▶ [What the task asks]
Please print the entries below exactly, from the line with "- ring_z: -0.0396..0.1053" through the line with "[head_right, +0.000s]", including both of those lines and leaving out all others.

[Entries taken from a collection]
Start of Block
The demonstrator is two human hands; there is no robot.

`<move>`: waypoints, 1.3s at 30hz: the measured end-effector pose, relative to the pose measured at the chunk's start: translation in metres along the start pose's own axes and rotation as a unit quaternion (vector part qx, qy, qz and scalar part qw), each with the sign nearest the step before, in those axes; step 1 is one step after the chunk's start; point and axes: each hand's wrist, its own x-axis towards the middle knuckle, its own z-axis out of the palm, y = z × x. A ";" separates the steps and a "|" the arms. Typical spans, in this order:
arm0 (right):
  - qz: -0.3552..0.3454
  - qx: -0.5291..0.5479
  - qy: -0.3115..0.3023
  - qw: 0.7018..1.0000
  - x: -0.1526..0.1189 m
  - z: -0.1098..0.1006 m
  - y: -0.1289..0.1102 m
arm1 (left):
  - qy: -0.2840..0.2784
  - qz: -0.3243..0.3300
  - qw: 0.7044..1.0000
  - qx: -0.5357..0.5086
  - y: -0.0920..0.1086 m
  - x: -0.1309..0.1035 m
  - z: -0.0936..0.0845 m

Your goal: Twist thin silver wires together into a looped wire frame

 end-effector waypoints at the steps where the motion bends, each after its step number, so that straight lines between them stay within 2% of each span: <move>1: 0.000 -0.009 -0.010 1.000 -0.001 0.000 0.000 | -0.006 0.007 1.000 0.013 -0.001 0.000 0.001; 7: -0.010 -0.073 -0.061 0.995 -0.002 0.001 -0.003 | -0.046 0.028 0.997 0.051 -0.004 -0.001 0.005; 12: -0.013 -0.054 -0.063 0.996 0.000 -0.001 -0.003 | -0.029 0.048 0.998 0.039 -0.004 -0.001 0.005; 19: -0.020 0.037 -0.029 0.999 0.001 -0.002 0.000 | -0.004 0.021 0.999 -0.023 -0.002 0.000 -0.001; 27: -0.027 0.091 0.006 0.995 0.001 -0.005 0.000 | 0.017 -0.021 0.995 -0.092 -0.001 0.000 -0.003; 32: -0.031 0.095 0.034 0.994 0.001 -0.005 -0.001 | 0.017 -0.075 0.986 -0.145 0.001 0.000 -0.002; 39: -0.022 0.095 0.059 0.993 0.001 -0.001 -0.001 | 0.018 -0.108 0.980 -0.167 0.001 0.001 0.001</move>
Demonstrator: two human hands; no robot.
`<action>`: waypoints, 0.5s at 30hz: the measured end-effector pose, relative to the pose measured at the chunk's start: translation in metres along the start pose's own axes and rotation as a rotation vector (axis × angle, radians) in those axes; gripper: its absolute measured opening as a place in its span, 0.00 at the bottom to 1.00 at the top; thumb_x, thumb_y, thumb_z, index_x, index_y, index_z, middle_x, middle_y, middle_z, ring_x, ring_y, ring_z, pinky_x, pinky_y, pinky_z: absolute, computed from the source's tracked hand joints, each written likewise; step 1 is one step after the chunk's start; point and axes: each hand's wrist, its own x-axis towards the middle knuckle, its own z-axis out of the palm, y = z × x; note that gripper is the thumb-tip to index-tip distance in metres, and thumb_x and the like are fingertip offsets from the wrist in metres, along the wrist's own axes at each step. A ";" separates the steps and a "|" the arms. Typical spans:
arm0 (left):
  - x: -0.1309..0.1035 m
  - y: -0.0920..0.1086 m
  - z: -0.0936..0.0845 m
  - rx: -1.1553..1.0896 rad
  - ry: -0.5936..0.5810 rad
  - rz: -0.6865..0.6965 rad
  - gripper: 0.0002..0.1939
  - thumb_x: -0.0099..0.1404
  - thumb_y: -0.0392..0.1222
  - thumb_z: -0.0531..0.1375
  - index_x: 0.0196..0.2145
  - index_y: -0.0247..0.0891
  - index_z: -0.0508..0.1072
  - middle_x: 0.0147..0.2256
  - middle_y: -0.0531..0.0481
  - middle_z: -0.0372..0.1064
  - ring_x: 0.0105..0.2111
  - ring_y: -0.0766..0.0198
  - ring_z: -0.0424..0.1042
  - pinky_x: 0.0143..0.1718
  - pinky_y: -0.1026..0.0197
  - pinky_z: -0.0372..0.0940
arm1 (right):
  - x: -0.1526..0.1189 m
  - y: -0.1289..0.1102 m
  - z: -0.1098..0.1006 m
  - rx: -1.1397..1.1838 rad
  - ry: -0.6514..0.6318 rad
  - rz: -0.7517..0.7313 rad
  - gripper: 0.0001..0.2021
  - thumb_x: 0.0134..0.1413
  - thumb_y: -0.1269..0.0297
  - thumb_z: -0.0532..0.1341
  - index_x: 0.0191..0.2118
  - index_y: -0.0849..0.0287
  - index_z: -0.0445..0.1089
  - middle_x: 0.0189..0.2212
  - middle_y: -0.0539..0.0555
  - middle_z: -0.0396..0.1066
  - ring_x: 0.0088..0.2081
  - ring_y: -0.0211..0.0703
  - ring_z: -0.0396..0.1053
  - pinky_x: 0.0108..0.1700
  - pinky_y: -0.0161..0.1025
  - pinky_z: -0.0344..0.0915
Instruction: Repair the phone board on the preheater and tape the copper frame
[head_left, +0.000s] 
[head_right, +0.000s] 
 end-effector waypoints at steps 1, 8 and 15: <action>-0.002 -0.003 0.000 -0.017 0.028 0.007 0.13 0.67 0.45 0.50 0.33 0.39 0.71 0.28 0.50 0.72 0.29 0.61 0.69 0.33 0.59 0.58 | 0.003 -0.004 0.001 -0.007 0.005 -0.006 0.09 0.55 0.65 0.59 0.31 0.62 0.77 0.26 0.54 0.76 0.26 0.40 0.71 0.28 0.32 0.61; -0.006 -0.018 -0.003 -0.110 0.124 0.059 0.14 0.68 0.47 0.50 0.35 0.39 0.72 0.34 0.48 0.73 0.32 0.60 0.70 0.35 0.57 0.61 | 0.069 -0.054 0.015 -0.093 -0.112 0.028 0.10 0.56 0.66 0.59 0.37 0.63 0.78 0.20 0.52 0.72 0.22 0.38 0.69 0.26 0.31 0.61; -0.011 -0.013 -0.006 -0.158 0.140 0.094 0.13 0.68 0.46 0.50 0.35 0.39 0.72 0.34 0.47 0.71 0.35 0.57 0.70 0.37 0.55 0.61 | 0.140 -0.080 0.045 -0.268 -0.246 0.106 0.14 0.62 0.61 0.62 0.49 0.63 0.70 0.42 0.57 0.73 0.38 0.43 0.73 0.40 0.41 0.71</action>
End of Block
▶ [Solution]
  - ring_z: -0.0396..0.1053
  - pinky_x: 0.0108..0.1700
  - pinky_y: -0.0161..0.1025
  - pinky_z: -0.0344..0.0915
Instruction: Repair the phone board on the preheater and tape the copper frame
[head_left, +0.000s] 
[head_right, +0.000s] 

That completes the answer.